The Nether, a 2013 Jennifer Haley Sci-Fi thriller, opens at the Playhouse in 4th week, and its fundamental premise is initially a little bit overwhelming.

It is set in a near future where the development of virtual reality has proceeded at such a speed that it becomes difficult to distinguish between the being in the ‘Nether’ (basically the internet) and being ‘in world’ (real life). Our narrative centres on the character of Sims, and his online persona of Papa (both portrayed by Rory Grant).

Sims has made the most realistic and sophisticated Nether server ever made, called the Hideaway, a gloriously rendered, lush slice of Victoriana which tastes, feels, looks and smells just like the real world. The small caveat to this sublimity is that it is a server primarily dedicated to simulated sexual relations with minors; when I say ‘simulated’, what I mean is in the virtual reality, with someone who has the online persona of a child, but is in fact a consenting adult in the real world. It is from the moral quandaries that underwrite this concept that the drama and violence of the play stem. ‘In world’, Sims and the users of the server are being investigated for their online actions, and we see a string of interrogation scenes where detectives and characters fight back and forth over whether what they choose to simulate online is or isn’t illegal, and more pressingly, whether it is moral.

Speaking to director Livi Dunlop about this production really made me realise how pertinent some of these questions are. As they reflected, we are the first generation to not really remember a time before the internet—virtual reality has arrived, and is in its infancy, but the leap from dial up connections and chat rooms to Oculus rift and an increasingly all encompassing social media, seems so vast a growth in our lifetime, that ‘The Nether’ seems frighteningly imminent. Also, many of people of our generation are utilising online space in different ways—forming identities, livelihoods and lives online, the line between ‘in world’ and ‘online’ is more blurred now than it has ever been before.
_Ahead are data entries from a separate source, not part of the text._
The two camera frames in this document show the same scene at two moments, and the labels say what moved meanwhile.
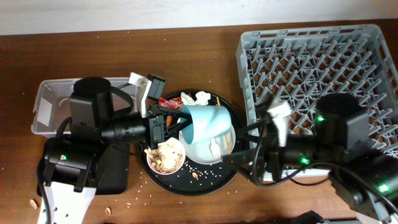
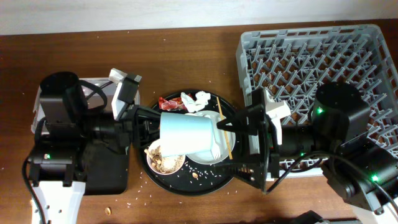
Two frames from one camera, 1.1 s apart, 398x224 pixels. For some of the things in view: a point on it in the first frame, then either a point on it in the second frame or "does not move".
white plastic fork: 214,149 does not move
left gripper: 156,124 → 134,126
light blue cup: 208,121 → 184,134
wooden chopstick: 226,135 does not move
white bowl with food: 166,157 does not move
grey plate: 210,151 does not move
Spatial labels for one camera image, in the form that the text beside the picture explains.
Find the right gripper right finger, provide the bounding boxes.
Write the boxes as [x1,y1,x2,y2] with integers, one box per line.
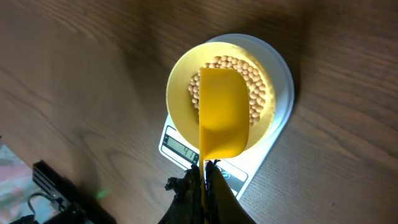
[205,160,256,224]

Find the soybeans in bowl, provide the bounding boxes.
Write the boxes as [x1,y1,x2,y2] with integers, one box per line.
[185,55,267,128]

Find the yellow plastic bowl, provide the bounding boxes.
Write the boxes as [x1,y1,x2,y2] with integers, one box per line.
[166,42,276,149]

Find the yellow measuring scoop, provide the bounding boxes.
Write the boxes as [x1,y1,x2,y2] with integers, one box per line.
[199,68,249,223]

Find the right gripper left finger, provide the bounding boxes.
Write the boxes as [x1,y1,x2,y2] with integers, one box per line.
[159,165,205,224]

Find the white digital kitchen scale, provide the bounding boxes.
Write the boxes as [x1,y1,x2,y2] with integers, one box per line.
[159,34,295,199]

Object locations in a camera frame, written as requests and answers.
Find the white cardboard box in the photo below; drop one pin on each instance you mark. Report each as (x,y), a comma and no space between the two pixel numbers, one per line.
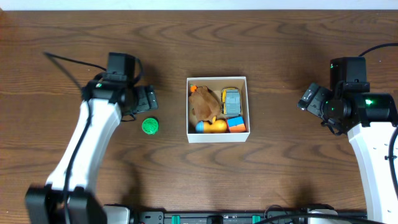
(215,86)

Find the brown plush bear toy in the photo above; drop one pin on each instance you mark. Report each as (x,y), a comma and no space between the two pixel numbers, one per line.
(204,105)

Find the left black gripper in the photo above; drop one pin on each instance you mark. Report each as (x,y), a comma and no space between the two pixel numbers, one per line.
(147,99)

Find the multicolour puzzle cube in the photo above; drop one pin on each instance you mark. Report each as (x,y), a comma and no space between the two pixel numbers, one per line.
(236,124)

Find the yellow grey toy truck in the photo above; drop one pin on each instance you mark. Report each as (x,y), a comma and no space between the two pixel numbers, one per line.
(231,102)

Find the green round disc toy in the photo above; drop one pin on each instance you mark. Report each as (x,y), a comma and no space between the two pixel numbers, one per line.
(150,126)

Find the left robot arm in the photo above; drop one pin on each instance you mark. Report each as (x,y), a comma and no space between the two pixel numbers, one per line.
(110,98)

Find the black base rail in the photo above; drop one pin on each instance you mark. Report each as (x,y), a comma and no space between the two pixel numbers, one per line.
(316,213)

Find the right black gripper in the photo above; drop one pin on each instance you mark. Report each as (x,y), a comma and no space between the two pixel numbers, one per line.
(311,99)

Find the orange rubber duck toy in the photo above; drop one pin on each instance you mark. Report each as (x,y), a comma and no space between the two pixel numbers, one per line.
(216,126)

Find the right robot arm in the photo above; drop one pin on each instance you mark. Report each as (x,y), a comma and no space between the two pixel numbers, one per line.
(370,122)

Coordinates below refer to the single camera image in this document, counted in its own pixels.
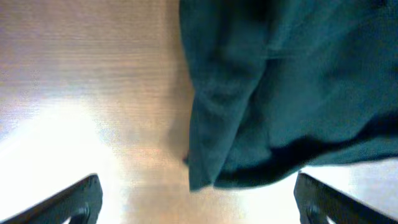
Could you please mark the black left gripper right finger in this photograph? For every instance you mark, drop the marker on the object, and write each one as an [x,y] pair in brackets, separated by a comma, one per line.
[319,203]

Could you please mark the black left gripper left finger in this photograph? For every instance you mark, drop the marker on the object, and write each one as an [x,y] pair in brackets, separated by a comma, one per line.
[79,203]

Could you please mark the dark green t-shirt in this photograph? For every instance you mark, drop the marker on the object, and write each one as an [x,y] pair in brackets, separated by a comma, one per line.
[279,85]

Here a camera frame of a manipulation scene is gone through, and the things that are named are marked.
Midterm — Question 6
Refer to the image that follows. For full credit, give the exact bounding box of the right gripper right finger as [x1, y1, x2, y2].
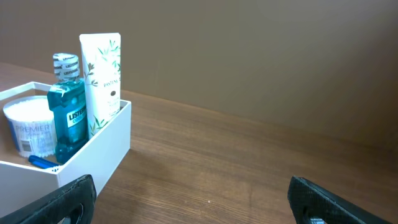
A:
[287, 176, 389, 224]

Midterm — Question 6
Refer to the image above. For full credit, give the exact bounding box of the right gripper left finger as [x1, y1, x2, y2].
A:
[1, 174, 97, 224]

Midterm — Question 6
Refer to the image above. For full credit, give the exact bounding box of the blue disposable razor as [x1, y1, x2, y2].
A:
[28, 156, 59, 172]

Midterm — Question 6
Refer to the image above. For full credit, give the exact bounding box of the cotton swab tub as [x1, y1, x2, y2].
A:
[3, 95, 57, 157]

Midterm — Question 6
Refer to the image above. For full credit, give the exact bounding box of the blue mouthwash bottle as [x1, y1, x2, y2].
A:
[47, 53, 88, 164]

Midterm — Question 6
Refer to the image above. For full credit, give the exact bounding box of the white lotion tube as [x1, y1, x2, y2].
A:
[79, 33, 121, 138]

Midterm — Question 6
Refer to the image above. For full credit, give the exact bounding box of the white open cardboard box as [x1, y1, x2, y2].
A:
[1, 100, 132, 216]

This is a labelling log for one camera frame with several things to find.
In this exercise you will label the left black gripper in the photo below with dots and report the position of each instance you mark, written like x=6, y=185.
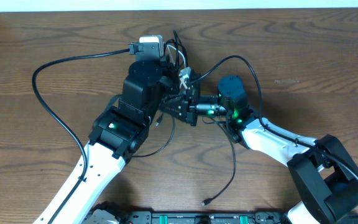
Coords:
x=169, y=81

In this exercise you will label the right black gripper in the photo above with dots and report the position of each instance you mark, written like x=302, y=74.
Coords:
x=186, y=106

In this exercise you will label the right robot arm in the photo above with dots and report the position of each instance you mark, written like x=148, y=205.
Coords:
x=324, y=173

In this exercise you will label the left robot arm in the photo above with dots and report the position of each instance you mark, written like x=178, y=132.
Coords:
x=116, y=135

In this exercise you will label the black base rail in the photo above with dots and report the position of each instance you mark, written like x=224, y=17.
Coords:
x=109, y=212

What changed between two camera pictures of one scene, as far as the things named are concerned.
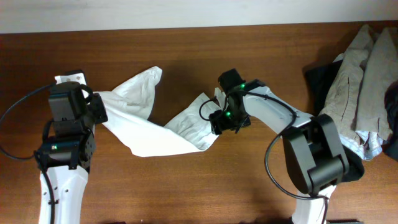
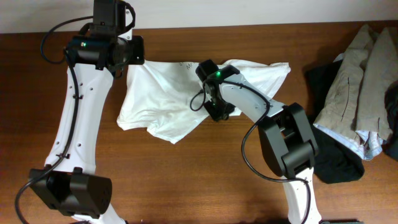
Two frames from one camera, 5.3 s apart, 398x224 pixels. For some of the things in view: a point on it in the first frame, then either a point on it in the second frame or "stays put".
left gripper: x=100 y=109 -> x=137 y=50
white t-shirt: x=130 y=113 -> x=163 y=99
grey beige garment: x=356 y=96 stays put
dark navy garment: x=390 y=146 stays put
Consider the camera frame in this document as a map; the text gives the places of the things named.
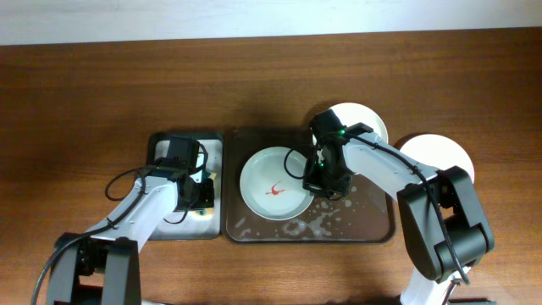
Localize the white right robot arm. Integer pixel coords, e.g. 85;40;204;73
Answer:
302;109;495;304

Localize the brown wet tray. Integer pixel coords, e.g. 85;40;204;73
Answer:
221;129;396;244

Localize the small metal tray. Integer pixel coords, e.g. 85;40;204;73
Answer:
147;131;224;241

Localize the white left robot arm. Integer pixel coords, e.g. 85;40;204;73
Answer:
40;132;224;304

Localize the grey-green plate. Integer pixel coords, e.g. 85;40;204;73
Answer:
240;147;313;221

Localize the pink plate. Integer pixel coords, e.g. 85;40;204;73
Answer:
399;134;475;181

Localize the cream white plate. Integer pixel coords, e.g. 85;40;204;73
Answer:
329;103;389;144

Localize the yellow green sponge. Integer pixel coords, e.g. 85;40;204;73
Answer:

As I’m sure you can imagine, the rehearsal process for the Nether has been exhaustive— distinguishing between different characters, their online personas and their flesh and bone identities requiring extensive role swapping, and child’s play—notably a rehearsal spent by Madeleine Walker (the 11 year old Nether character ‘Iris’) building a pillow fort. In one particularly painful scene, the detective Morris (Shannon Hayes) painstakingly drags an unrepentant Doyle (Jonny Wiles), through his actions in the Nether, watching an increasingly frantic Wiles crash like waves against the steely calm of Hayes is quite frankly a sight to behold.

It’s pretty rare that I actually get genuinely excited about set design on a student production, however the plans to represent this physically impossible online space as a “Abstracted, Morris patterned, disintegrating Victorian house”, drawing on MC Escher and playing around with perspective quite frankly sounds incredible. I strongly recommend you head down to the Playhouse in 4th week, as it sounds like its going to be quite a show.